◆ **YOUR TASK**:
Every entry below is to be copied exactly, apart from any picture it holds.

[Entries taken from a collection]
---
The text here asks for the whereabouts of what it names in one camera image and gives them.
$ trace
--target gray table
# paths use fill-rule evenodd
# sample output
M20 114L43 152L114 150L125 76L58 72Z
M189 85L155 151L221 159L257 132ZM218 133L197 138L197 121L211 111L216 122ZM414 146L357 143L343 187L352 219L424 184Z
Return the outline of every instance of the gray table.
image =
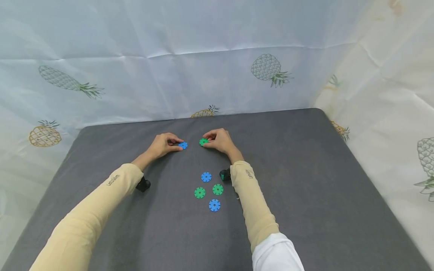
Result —
M210 129L224 127L251 163L268 205L306 271L428 271L357 160L318 109L216 116L83 129L54 176L3 271L28 270L56 224L155 134L188 142L152 164L145 193L126 198L94 250L90 270L252 270L239 200L220 170L228 159L202 148ZM209 171L213 179L203 183ZM216 196L212 186L221 183ZM203 186L203 199L194 189ZM208 202L219 199L211 212Z

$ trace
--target green gear disc
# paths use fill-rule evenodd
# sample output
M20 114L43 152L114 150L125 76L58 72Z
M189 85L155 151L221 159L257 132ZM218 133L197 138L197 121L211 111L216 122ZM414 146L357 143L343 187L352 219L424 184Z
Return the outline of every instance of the green gear disc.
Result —
M216 184L213 186L213 193L218 195L223 194L223 186L221 186L221 184Z
M203 146L205 143L208 143L208 139L206 139L206 138L202 138L201 140L199 140L199 144L200 144L201 146Z
M202 199L203 197L205 197L205 188L203 187L196 188L196 190L194 191L194 196L197 197L198 199Z

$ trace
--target plastic gear
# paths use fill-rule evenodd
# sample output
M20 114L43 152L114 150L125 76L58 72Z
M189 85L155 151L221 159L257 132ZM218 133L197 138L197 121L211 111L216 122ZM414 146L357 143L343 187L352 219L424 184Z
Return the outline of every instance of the plastic gear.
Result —
M202 182L207 183L207 182L211 181L212 175L209 172L204 172L201 175L201 179L202 179Z
M196 188L196 190L194 191L194 196L198 199L202 199L203 197L205 197L205 188L203 187Z
M212 199L208 207L210 208L211 212L217 212L220 210L220 202L216 199Z
M221 186L221 184L216 184L213 186L213 193L218 195L223 194L223 186Z
M187 144L187 142L184 141L182 143L179 143L178 146L182 147L182 149L185 150L185 149L187 149L188 144Z
M206 138L202 138L201 140L199 140L199 144L200 144L201 146L203 146L205 143L208 143L208 139L206 139Z

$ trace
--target white curtain
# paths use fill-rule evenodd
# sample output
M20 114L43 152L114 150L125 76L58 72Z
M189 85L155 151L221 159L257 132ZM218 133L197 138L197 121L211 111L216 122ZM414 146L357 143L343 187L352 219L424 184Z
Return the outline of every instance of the white curtain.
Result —
M413 186L429 179L416 144L434 137L432 12L431 0L2 1L0 266L81 128L314 104L434 264L429 184Z

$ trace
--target sleeve
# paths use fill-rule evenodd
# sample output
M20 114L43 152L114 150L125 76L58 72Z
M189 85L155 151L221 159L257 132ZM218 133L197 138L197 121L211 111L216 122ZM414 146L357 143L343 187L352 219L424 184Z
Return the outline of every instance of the sleeve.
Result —
M143 177L133 164L123 164L74 207L54 228L31 271L85 271L110 214Z
M250 249L265 240L270 234L279 232L279 225L267 203L252 167L245 161L237 161L230 167L232 186L240 197L246 220Z
M304 271L293 243L282 233L273 233L253 252L253 271Z
---
◆ **ANSWER TO THE PROBLEM**:
The text here asks for the whereabouts of what it names in one camera image and gives them.
$ trace
--target gray table
# paths use fill-rule evenodd
# sample output
M20 114L43 152L114 150L125 76L58 72Z
M189 85L155 151L221 159L257 132ZM218 133L197 138L197 121L211 111L216 122ZM414 146L357 143L343 187L352 219L424 184Z
Return the outline of every instance of the gray table.
image =
Result —
M210 129L224 127L251 163L268 205L306 271L428 271L357 160L318 109L216 116L83 129L54 176L3 271L28 270L56 224L155 134L188 142L152 164L145 193L126 198L94 250L90 270L252 270L239 200L220 170L228 159L202 148ZM209 171L213 179L203 183ZM216 196L212 186L221 183ZM203 186L203 199L194 189ZM208 202L219 199L211 212Z

$ trace
--target green gear disc
# paths use fill-rule evenodd
# sample output
M20 114L43 152L114 150L125 76L58 72Z
M189 85L155 151L221 159L257 132ZM218 133L197 138L197 121L211 111L216 122ZM414 146L357 143L343 187L352 219L424 184Z
Return the outline of every instance of the green gear disc.
Result —
M216 184L213 186L213 193L218 195L223 194L223 186L221 186L221 184Z
M203 146L205 143L208 143L208 139L206 139L206 138L202 138L201 140L199 140L199 144L200 144L201 146Z
M202 199L203 197L205 197L205 188L203 187L196 188L196 190L194 191L194 196L197 197L198 199Z

$ trace
--target plastic gear
# paths use fill-rule evenodd
# sample output
M20 114L43 152L114 150L125 76L58 72Z
M189 85L155 151L221 159L257 132ZM218 133L197 138L197 121L211 111L216 122ZM414 146L357 143L343 187L352 219L424 184Z
Return the outline of every instance of the plastic gear.
Result —
M202 182L207 183L207 182L211 181L212 175L209 172L204 172L201 175L201 179L202 179Z
M196 188L196 190L194 191L194 196L198 199L202 199L203 197L205 197L205 188L203 187Z
M212 199L208 207L210 208L211 212L217 212L220 210L220 202L216 199Z
M221 186L221 184L216 184L213 186L213 193L218 195L223 194L223 186Z
M187 144L187 142L184 141L182 143L179 143L178 146L182 147L182 149L185 150L185 149L187 149L188 144Z
M206 138L202 138L201 140L199 140L199 144L200 144L201 146L203 146L205 143L208 143L208 139L206 139Z

$ trace
--target white curtain
# paths use fill-rule evenodd
# sample output
M20 114L43 152L114 150L125 76L58 72Z
M189 85L155 151L221 159L257 132ZM218 133L197 138L197 121L211 111L216 122ZM414 146L357 143L343 187L352 219L424 184Z
Return the outline of every instance of the white curtain.
Result —
M413 186L429 179L416 144L434 137L432 12L431 0L2 1L0 266L81 128L314 104L434 264L429 184Z

$ trace
--target sleeve
# paths use fill-rule evenodd
# sample output
M20 114L43 152L114 150L125 76L58 72Z
M189 85L155 151L221 159L257 132ZM218 133L197 138L197 121L211 111L216 122ZM414 146L357 143L343 187L352 219L424 184Z
Return the outline of every instance of the sleeve.
Result —
M143 177L133 164L123 164L74 207L54 228L31 271L85 271L110 214Z
M250 249L265 240L270 234L279 232L279 225L267 203L252 167L245 161L237 161L230 167L232 186L240 197L246 220Z
M304 271L293 243L282 233L273 233L253 252L253 271Z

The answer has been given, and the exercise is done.